- [Exercise]: The answer must be an exact transcription of the lines below from the first through the one containing "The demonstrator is", with the pictures left out; please add nothing else.

- [Data]:
╔══
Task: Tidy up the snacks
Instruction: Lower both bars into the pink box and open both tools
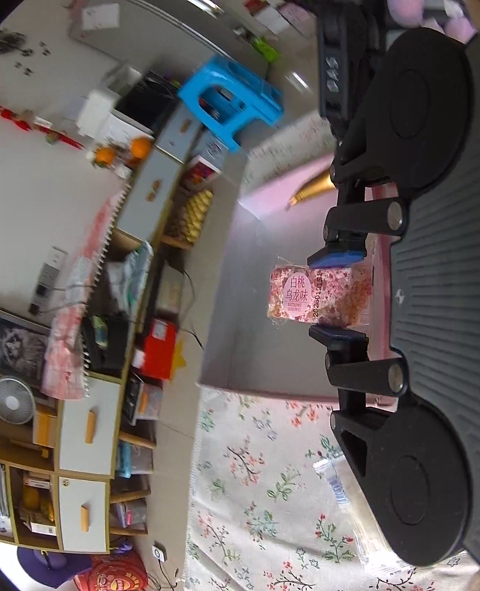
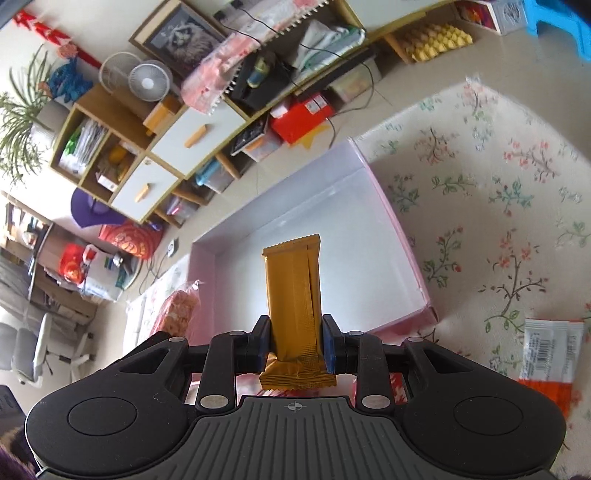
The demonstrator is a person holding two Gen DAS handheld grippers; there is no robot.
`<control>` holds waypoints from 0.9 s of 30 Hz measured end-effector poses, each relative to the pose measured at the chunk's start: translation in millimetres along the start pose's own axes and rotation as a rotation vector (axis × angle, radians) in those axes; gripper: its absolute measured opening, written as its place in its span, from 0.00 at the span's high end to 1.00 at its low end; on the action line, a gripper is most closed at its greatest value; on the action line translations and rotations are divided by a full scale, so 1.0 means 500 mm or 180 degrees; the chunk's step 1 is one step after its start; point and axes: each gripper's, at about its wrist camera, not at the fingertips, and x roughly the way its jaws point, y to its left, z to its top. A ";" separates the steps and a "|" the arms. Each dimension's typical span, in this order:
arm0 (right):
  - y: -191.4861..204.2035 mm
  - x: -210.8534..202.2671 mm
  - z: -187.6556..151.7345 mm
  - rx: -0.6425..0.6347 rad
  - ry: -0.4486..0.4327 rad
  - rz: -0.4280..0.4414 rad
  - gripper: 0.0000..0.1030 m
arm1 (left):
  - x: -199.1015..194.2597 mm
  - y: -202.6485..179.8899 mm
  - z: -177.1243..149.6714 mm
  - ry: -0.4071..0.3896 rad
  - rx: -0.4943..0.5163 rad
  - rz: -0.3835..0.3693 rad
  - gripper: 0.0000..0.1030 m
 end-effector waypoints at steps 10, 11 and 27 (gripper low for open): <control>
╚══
- [Result below]:
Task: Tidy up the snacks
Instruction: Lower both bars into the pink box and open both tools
The demonstrator is a person holding two Gen DAS handheld grippers; there is no robot.

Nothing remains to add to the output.